The answer is to be all of the data below, reproduced exactly.

Information shown START

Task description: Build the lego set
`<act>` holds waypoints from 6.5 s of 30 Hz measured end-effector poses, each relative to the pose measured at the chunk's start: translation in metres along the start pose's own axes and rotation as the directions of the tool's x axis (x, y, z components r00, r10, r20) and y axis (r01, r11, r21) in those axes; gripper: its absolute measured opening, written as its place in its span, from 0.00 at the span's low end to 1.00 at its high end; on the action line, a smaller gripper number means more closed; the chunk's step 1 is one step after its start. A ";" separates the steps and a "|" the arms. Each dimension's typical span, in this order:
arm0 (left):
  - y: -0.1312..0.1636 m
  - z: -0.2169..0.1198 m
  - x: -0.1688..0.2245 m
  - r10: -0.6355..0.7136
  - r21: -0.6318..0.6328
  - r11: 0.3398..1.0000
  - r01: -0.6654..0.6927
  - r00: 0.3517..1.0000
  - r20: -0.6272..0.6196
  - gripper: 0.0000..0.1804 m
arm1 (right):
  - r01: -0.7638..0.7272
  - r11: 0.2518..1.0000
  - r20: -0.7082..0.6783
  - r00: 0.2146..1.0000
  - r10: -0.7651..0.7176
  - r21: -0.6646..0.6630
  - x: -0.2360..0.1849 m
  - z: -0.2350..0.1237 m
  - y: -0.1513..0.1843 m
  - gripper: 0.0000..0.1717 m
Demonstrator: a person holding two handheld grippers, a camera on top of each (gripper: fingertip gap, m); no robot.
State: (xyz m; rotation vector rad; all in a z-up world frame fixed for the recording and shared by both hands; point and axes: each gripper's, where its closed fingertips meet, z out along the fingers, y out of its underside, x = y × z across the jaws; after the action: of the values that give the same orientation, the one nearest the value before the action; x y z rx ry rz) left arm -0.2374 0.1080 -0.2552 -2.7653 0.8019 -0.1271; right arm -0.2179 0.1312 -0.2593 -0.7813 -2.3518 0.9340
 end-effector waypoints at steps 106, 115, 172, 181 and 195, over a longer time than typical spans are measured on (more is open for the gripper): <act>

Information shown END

## [Written response]
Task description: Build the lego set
`<act>` holds waypoints from 6.5 s of 30 Hz measured end-effector poses, each relative to the pose measured at the chunk's start: translation in metres along the start pose's own axes and rotation as the directions of the tool's x axis (x, y, z components r00, r10, r20) and y axis (r01, r11, r21) in those axes; gripper: its absolute measured opening, written as its place in its span, from 0.00 at the span's low end to 1.00 at its high end; on the action line, a smaller gripper number means more closed; the chunk's step 1 is one step after its start. A ";" separates the steps and a "|" the arms. Each dimension's typical span, in this order:
arm0 (left):
  - y: -0.1312..0.1636 m
  - z: -0.2169..0.1198 m
  - x: -0.1688..0.2245 m
  - r10: -0.6355..0.7136
  - r21: -0.6318..0.6328
  - r11: 0.3398..1.0000
  - r01: -0.6654..0.6927
  - r00: 0.3517..1.0000
  - r20: -0.6272..0.6196
  - gripper: 0.0000..0.1804 m
arm1 (right):
  - r01: -0.7638..0.7272
  - r11: 0.2518..1.0000
  - r20: -0.7082..0.6783
  - r00: 0.2146..1.0000
  - r10: -0.7651..0.7176
  - r21: -0.6646..0.6630
  - x: -0.2360..0.1849 m
  - z: -0.2350..0.1237 m
  - y: -0.1513..0.1843 m
  - gripper: 0.0000..0.1717 m
Demonstrator: a person holding two handheld grippers, a camera on top of each (gripper: fingertip gap, m); no robot.
State: (xyz m; rotation vector rad; all in a z-up world frame fixed for the recording and shared by both hands; point and axes: each gripper's, where its closed fingertips meet, z out along the fingers, y out of its underside, x = y × z across the jaws; after the action: of the values that give the same orientation, the one nearest the value before the action; x y z rx ry rz) left arm -0.2374 0.1080 -0.2552 -2.7653 0.8019 -0.1271; right arm -0.2179 0.1312 -0.2593 -0.7813 -2.3518 0.9340
 end-effector waypoints at steps 106, 115, 172, 181 and 195, over a longer time than typical spans are measured on (more is open for the gripper): <act>

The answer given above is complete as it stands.